§ Required action
Leaving out all pictures, reproduce the entries below exactly, from the first line through the line that contains "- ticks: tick".

§ Supplied records
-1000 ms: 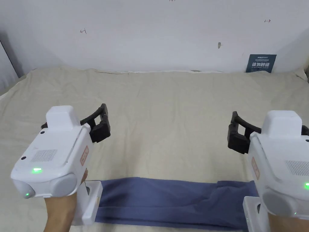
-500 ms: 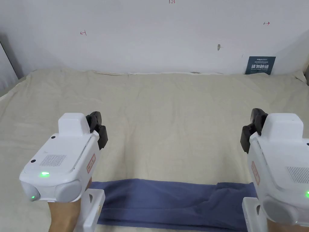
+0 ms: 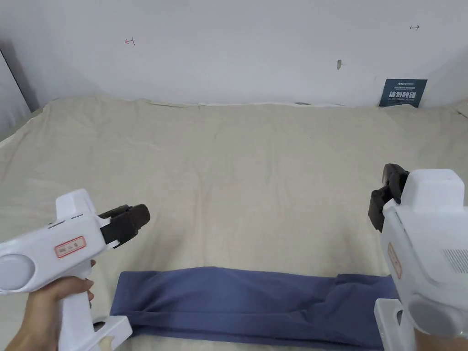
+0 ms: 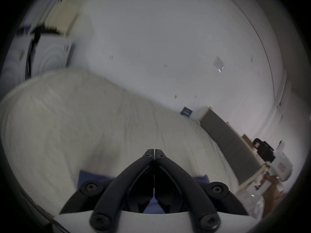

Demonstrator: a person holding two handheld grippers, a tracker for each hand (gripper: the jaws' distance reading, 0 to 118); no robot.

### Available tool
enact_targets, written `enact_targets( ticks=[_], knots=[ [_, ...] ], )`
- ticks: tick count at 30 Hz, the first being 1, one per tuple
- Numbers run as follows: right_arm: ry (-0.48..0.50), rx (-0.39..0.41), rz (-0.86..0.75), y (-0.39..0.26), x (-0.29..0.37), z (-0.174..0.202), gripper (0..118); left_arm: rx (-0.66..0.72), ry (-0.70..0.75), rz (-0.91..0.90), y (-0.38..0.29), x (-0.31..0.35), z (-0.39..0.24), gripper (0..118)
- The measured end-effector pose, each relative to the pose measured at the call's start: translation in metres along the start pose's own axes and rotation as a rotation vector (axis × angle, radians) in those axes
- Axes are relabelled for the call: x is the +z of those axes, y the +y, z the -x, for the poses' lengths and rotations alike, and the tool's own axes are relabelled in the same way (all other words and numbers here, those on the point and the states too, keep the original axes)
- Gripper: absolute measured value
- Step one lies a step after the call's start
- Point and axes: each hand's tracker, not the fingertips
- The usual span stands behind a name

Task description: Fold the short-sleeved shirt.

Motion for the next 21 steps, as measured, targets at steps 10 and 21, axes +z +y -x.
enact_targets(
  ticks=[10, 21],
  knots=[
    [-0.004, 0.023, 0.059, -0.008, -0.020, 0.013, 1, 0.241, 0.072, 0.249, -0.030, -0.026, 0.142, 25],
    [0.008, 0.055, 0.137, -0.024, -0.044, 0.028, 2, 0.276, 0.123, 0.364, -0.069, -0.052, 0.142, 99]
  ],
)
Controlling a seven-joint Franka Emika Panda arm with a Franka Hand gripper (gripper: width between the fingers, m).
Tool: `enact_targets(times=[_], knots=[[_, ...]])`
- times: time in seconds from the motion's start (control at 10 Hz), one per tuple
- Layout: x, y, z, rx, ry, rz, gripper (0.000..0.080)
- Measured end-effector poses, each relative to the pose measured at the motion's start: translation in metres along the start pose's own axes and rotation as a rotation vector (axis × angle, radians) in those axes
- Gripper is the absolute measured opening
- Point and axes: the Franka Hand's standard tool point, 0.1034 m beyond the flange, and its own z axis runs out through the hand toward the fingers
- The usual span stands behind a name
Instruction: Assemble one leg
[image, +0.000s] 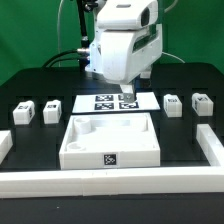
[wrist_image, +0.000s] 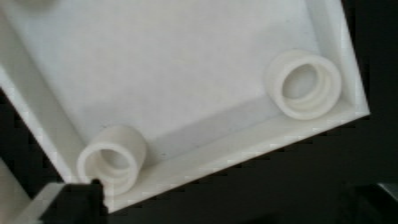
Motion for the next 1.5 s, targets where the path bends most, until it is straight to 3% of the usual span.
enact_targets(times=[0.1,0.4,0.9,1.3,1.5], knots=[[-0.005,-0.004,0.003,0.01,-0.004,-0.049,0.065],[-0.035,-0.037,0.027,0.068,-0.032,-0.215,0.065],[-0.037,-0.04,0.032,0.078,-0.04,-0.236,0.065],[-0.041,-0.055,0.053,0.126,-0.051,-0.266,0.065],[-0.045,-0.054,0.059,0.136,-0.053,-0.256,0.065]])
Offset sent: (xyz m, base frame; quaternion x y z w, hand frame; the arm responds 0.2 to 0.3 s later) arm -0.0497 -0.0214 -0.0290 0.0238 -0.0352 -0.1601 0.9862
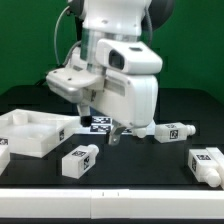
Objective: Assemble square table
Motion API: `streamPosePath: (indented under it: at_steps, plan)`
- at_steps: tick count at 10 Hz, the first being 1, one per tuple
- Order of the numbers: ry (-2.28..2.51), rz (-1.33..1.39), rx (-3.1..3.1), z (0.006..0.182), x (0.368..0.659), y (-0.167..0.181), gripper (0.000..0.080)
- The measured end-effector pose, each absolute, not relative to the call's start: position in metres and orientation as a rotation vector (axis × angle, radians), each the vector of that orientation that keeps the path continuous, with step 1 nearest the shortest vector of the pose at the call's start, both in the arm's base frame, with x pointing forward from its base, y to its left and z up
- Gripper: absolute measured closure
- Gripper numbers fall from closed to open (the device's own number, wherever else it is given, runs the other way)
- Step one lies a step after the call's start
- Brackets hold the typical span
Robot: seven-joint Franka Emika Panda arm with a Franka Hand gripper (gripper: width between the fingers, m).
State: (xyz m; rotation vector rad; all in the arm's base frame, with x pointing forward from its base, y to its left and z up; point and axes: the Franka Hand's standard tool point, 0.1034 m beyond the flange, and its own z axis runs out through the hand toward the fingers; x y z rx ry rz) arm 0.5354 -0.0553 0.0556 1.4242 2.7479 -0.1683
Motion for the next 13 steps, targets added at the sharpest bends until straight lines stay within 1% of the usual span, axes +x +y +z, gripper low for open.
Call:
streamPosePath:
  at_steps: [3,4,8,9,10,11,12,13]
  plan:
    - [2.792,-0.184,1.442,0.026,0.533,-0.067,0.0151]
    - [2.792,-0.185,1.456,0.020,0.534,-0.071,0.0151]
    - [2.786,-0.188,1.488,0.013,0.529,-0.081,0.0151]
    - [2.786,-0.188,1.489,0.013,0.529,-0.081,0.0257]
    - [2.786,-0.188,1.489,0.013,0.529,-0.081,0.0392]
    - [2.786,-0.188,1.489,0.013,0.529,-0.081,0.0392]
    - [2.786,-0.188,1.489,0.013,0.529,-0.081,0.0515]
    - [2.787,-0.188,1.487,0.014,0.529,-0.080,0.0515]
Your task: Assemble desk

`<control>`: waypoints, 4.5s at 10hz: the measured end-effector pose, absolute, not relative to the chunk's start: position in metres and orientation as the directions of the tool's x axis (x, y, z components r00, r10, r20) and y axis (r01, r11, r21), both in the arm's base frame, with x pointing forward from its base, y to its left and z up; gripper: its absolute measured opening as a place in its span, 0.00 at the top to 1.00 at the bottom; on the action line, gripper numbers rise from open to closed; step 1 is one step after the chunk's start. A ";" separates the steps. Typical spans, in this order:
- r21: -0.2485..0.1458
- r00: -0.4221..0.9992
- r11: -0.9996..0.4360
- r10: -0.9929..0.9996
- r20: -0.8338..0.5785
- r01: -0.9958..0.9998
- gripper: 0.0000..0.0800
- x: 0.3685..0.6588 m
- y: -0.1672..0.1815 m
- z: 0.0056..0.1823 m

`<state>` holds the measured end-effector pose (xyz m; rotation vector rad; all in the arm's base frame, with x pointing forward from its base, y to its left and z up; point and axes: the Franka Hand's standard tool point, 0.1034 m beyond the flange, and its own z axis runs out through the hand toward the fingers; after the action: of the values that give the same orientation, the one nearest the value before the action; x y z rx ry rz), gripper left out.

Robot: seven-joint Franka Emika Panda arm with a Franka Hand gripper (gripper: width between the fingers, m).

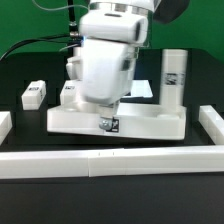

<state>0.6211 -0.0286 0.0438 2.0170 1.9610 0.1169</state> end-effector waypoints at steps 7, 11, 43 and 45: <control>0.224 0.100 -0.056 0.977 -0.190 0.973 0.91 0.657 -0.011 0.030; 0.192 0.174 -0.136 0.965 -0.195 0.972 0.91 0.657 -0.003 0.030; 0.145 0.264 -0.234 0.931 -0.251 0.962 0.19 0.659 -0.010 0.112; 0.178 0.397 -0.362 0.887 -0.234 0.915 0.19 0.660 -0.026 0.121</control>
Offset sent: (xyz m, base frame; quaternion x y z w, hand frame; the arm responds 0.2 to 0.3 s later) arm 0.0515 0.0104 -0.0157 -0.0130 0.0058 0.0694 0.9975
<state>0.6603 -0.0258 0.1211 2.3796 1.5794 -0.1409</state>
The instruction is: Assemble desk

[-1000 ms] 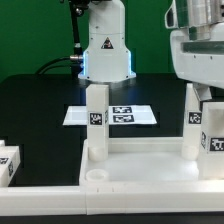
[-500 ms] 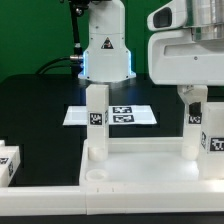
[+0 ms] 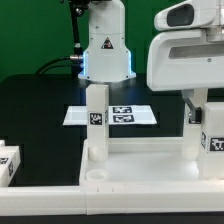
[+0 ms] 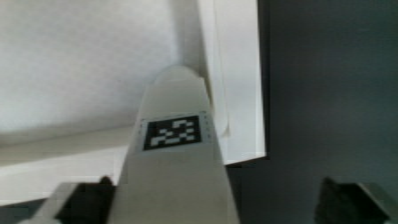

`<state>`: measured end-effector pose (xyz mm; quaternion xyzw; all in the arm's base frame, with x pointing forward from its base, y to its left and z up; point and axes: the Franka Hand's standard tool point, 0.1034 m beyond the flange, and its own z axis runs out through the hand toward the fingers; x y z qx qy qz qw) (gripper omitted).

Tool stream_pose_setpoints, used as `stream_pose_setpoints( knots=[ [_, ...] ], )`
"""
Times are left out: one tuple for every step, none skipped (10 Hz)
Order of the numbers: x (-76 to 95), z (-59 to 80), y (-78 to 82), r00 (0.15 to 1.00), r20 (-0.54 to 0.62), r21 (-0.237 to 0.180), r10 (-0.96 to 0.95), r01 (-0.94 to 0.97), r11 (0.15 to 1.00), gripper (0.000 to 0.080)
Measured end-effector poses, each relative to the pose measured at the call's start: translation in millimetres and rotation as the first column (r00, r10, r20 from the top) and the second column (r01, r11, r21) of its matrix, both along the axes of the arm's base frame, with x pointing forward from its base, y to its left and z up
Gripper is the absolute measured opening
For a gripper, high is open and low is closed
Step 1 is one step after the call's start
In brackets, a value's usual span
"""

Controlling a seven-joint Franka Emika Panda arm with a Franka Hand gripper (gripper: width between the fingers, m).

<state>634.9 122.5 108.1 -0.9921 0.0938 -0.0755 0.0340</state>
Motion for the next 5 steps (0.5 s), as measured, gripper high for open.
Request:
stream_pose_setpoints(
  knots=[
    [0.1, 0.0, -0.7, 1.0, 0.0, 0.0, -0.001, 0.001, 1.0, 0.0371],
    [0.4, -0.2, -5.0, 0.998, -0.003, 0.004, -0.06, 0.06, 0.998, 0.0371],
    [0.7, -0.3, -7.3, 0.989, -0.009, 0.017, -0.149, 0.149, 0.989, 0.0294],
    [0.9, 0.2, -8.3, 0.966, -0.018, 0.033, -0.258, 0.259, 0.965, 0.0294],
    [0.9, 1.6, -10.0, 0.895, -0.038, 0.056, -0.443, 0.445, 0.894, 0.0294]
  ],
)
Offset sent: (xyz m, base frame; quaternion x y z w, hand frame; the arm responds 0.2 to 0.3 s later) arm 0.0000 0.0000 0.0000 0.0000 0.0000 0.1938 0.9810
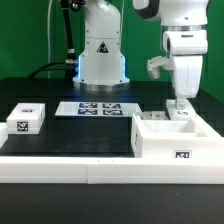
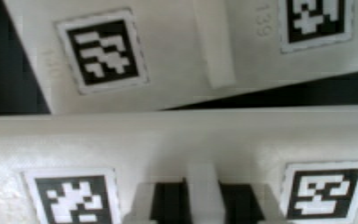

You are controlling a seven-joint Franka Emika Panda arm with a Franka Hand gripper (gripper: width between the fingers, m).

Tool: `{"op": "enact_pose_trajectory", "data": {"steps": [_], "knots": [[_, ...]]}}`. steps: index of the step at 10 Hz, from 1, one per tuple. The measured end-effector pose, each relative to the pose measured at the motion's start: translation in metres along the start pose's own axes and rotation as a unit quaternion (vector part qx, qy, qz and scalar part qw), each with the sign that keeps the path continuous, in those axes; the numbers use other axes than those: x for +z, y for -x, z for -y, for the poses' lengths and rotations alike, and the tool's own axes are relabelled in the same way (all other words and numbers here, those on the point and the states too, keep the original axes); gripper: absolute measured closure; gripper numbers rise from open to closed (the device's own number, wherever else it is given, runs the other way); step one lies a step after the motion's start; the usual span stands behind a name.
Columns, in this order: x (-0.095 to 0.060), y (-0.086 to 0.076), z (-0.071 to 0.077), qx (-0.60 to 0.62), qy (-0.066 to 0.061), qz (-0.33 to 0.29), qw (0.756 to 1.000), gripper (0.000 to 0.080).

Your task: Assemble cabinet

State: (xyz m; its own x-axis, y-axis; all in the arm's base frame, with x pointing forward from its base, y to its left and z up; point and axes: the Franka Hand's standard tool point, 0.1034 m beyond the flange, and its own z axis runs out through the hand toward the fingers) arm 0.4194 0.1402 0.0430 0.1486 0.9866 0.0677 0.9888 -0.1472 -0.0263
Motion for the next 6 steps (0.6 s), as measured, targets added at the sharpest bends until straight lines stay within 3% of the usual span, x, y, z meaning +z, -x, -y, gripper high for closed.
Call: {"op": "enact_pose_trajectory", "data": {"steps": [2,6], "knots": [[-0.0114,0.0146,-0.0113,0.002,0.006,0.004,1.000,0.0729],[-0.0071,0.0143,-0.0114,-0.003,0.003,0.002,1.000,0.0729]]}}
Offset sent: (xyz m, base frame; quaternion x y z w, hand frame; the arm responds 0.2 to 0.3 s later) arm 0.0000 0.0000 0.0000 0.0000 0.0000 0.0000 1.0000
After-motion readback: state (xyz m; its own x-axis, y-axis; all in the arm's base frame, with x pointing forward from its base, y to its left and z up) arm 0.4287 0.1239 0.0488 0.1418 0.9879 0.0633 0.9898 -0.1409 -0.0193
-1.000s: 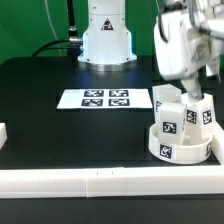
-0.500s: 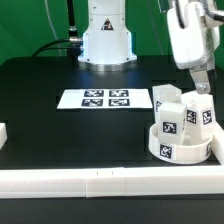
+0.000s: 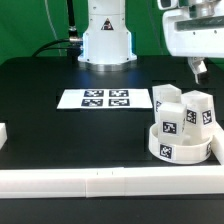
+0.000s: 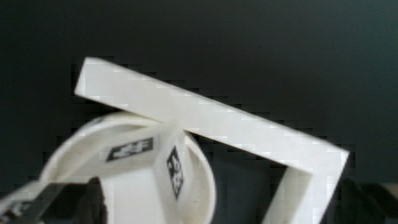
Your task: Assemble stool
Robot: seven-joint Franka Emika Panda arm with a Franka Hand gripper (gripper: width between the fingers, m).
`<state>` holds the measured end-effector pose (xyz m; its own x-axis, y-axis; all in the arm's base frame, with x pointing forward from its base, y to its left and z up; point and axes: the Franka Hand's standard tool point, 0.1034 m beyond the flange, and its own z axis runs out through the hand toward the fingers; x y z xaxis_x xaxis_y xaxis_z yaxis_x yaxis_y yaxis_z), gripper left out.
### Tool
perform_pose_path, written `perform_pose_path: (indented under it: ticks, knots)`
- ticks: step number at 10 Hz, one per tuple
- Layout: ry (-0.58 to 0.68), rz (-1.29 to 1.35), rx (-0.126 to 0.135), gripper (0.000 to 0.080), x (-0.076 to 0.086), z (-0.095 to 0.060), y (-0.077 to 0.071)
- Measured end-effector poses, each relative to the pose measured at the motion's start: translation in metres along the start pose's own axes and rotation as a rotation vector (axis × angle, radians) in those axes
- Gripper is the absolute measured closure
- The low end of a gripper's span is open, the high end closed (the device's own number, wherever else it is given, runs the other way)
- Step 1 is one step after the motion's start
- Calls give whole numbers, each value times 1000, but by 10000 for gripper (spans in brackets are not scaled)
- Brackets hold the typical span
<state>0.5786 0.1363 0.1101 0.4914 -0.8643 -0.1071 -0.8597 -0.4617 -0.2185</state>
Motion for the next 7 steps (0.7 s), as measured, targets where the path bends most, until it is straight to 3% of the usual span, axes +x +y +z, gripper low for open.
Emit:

§ Result of the exercise
-1000 ms: 
-500 ms: 
+0 ms: 
+0 ms: 

Demonstrator: a person holding two handheld grippers, a tracker for each hand (gripper: the jaws' distance reading, 0 to 118); no robot.

### Available tool
enact_targets, written `enact_targets( ticks=[_], knots=[ [_, ...] ], )`
- ticks: tick count at 30 Hz, the first being 1, one per tuple

Nothing else is required for this exercise.